Vietnam or Thailand ? Vote for the TOP Country of the Week !
Updated: May 10, 2025
He had a shrewd notion that Jopp had an idea of marrying Molly Mackinder if he could, cousins though they were; and he was also aware that Jopp, knowing Molly's liking for Terry, had tried to poison her mind against him, through suggestive gossip about a little widow at Jansen, thirty miles away.
A half-hour later the roisterers, who had meant to carry Constantine Jopp on a rail, carried Terry O'Ryan on their shoulders through the town, against his will. As they passed the house where Miss Mackinder lived some one shouted: "Are you watching the rise of Orion?" Many a time thereafter Terry O'Ryan and Molly Mackinder looked at the galaxy in the evening sky with laughter and with pride.
He would have enjoyed the battue of punishment under ordinary circumstances; but he knew that Miss Molly Mackinder would be humiliated and indignant at the half-savage penalty they meant to exact. He had determined that O'Ryan should marry her; and this might be an obstruction in the path.
He did not contradict this; he never contradicted anything. His challenge to all fun and satire and misrepresentation was, "What'll be the differ a hundred years from now!" He did not use this phrase, however, toward one experience the advent of Miss Molly Mackinder, the heiress, and the challenge that reverberated through the West after her arrival.
Terry's got his own at last. O'Ryan's in it in it alone. Now, let's hear the prairie-whisper," he shouted, in a great raucous voice. "Let's hear the prairie-whisper. What is it?" The crowd responded in a hoarse shout for O'Ryan and his fortune. Even the women shouted all except Molly Mackinder. She was wondering if O'Ryan risen would be the same to her as O'Ryan rising.
When he came to that point his resentment went higher. He thought of Molly Mackinder, and he heard all too acutely the vague veiled references to her in their satire. By the time Gow Johnson spoke he had mastered himself, however, and had made up his mind. He stood still for a moment. "Now, please, my cue," he said quietly and satirically from the trees near the wings.
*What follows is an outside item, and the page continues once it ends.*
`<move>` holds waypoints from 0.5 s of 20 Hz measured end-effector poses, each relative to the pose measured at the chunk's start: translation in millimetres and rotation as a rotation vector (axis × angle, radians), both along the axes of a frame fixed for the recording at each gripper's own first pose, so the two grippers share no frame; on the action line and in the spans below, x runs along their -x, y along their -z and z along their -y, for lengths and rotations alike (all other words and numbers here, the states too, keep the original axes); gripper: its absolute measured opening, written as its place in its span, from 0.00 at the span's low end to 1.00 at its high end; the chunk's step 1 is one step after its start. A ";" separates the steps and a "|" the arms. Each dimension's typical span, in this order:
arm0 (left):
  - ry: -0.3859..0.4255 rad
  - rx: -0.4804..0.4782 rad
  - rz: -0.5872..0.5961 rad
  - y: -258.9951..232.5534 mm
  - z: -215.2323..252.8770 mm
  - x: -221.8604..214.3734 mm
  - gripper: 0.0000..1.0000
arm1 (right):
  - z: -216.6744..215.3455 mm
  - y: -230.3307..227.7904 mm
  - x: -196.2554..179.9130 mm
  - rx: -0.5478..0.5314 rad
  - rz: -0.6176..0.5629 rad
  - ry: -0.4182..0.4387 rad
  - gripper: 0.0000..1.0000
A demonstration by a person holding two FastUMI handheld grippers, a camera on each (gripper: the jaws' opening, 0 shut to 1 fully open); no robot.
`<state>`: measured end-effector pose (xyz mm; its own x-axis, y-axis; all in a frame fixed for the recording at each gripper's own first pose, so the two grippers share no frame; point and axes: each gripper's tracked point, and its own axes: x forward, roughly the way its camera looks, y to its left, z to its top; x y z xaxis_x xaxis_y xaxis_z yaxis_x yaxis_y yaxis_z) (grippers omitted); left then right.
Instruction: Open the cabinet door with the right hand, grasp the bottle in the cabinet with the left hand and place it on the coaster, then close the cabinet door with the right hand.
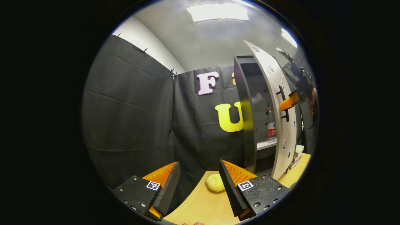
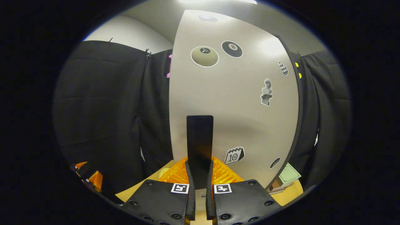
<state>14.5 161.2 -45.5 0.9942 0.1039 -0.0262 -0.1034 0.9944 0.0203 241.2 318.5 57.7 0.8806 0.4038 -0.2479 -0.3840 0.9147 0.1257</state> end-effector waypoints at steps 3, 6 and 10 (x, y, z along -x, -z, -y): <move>0.038 0.010 0.009 -0.8 16.5 -10.2 0.70 | 4.6 -1.5 3.3 0.022 0.008 0.007 0.15; 0.080 0.016 0.020 -3.8 35.0 -18.3 0.70 | 9.5 -2.6 4.7 0.047 0.014 0.019 0.15; 0.149 0.040 0.025 -5.4 68.0 -25.4 0.70 | 16.6 -1.3 7.6 0.047 0.002 0.027 0.12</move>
In his heart he felt that he had offered a mean affront to every person present, to the town where his interests lay, where his heart lay. Where his heart lay Molly Mackinder!
A half-hour later the roisterers, who had meant to carry Constantine Jopp on a rail, carried Terry O'Ryan on their shoulders through the town, against his will. As they passed the house where Miss Mackinder lived some one shouted: "Are you watching the rise of Orion?" Many a time thereafter Terry O'Ryan and Molly Mackinder looked at the galaxy in the evening sky with laughter and with pride.
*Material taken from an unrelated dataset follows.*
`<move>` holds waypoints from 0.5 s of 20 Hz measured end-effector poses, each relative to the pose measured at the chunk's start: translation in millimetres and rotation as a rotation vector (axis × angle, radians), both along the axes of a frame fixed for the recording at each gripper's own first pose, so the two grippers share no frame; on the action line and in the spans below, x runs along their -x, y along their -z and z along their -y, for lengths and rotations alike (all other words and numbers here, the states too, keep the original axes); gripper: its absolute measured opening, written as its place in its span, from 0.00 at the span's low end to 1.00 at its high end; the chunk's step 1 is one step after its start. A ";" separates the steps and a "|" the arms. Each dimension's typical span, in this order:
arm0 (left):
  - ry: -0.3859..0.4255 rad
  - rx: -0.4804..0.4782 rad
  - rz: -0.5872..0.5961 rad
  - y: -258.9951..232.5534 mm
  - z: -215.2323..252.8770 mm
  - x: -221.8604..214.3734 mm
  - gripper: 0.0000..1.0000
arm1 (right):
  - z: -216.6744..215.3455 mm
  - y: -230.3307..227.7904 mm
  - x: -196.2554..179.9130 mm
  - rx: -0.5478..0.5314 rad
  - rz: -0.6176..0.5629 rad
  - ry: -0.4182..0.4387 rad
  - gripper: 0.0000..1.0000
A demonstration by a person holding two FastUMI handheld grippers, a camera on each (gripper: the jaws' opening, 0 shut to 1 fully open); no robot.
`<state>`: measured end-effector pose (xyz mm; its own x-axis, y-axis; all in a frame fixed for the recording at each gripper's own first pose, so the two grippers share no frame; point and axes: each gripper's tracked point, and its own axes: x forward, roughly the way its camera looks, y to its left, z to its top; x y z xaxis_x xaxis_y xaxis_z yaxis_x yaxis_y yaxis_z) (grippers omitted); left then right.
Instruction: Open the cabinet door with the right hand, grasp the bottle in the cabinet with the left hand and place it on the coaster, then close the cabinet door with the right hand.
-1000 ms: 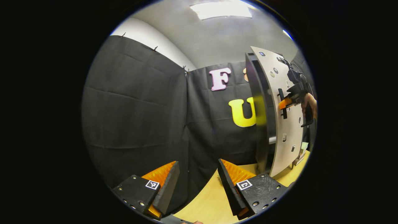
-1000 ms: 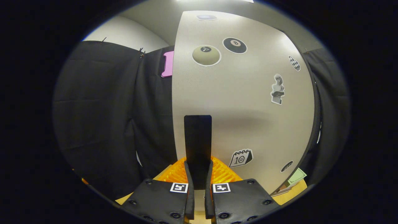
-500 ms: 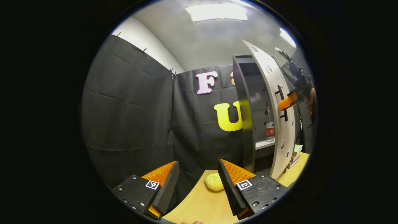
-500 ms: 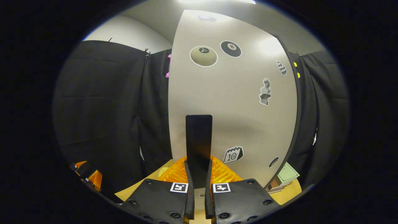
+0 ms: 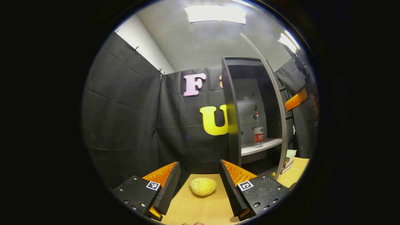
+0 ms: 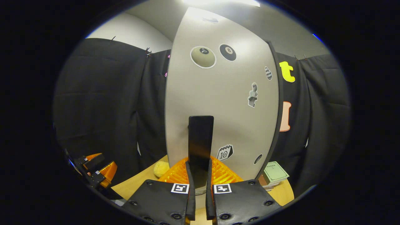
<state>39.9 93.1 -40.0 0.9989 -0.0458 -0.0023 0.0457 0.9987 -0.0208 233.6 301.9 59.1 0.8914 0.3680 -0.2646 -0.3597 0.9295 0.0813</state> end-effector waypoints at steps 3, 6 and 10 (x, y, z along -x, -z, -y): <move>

O'Ryan got his cue, and came on to an outburst of applause which shook the walls. La Touche rose at him, among them Miss Molly Mackinder in the front row with the notables. He did not see the back curtain, or Orion blazing in the ultramarine blue.
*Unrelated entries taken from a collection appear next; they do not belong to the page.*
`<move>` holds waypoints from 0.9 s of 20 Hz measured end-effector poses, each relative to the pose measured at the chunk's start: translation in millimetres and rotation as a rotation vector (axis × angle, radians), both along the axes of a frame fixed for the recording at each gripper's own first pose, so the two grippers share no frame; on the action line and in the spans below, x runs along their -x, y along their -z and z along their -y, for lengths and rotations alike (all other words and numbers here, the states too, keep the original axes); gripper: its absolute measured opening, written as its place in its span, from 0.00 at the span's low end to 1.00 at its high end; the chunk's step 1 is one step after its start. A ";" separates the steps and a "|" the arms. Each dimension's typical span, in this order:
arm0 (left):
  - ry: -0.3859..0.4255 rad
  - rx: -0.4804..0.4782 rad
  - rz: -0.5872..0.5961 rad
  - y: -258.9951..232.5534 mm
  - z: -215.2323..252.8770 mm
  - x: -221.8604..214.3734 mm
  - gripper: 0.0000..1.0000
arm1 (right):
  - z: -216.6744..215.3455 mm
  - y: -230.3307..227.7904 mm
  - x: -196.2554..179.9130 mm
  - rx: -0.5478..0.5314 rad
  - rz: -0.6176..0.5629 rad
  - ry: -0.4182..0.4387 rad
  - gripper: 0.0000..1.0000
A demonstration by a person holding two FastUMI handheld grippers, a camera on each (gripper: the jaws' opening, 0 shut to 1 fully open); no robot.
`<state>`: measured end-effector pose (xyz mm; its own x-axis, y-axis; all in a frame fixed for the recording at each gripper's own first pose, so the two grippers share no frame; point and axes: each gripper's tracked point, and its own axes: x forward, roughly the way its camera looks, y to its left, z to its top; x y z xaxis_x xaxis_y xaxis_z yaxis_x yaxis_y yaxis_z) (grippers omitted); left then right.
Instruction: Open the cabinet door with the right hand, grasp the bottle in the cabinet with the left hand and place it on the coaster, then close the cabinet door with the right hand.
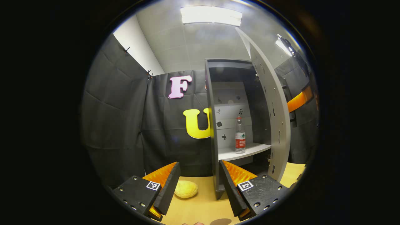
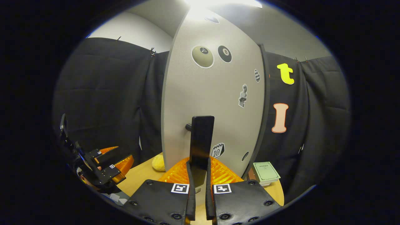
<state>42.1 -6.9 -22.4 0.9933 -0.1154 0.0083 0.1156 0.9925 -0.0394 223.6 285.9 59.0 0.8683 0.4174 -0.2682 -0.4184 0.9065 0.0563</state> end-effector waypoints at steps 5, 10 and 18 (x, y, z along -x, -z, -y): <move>0.005 -0.003 0.014 -19.3 49.1 10.6 0.71 | 9.7 -0.6 3.8 -0.011 0.011 -0.025 0.14; 0.005 0.000 0.010 -26.7 99.4 20.5 0.71 | 22.8 -3.4 -0.5 -0.004 0.050 -0.031 0.14; -0.031 -0.030 0.027 -48.0 160.3 34.2 0.71 | 53.9 -1.2 -7.9 -0.020 0.088 0.065 0.10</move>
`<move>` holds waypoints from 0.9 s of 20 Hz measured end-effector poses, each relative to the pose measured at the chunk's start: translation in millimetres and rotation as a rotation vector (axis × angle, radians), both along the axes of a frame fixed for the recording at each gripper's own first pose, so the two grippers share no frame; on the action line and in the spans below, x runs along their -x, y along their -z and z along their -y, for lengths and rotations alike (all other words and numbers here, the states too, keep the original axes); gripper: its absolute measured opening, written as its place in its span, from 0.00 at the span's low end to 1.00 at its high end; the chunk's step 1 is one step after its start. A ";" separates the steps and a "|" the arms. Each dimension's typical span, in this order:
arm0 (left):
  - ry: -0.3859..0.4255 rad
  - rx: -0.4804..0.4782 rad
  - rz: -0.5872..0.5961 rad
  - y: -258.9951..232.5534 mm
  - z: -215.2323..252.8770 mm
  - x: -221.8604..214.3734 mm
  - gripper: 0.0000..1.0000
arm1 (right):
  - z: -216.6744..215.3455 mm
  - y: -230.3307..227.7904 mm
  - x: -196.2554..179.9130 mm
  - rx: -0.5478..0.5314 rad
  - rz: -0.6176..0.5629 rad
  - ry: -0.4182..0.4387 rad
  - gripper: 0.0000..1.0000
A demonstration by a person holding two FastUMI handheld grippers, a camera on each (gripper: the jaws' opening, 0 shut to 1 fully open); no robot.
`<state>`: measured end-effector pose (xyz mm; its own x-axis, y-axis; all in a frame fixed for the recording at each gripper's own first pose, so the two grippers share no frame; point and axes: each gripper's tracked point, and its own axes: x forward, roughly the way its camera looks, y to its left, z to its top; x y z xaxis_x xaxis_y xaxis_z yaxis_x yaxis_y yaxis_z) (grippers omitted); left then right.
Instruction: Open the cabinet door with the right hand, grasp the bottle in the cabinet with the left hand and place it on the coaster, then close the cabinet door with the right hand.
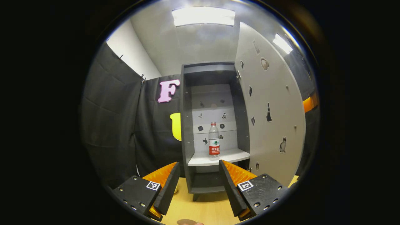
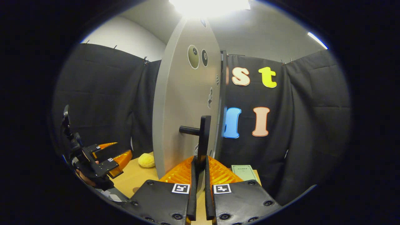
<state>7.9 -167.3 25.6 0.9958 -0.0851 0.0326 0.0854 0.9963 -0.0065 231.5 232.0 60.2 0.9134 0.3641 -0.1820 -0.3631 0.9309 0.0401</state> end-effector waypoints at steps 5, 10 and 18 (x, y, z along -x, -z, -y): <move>-0.002 0.005 0.006 -16.6 27.3 -13.3 0.71 | -15.1 -2.8 30.5 -0.147 -0.026 -0.112 0.13; 0.052 0.014 0.014 -45.4 40.1 -43.2 0.71 | 30.0 -6.2 46.2 -0.065 0.043 -0.056 0.17; 0.164 0.047 0.011 -75.3 65.7 -117.3 0.71 | 122.0 7.2 26.6 -0.077 0.046 0.227 0.87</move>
<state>125.1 -233.0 100.9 0.9683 -0.2445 0.0513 0.2470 0.9676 -0.0513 204.9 110.0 52.9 0.9801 0.1597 -0.1181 -0.1479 0.9837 0.1023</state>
The people had had more than the worth of their money. In a few moments the stage was crowded with people from the audience, but both Jopp and O'Ryan had disappeared. Among the visitors to the stage was Molly Mackinder. There was a meaning smile upon her face as she said to Dicky Fergus: "It was quite wonderful, wasn't it like a scene out of the classics the gladiators or something?"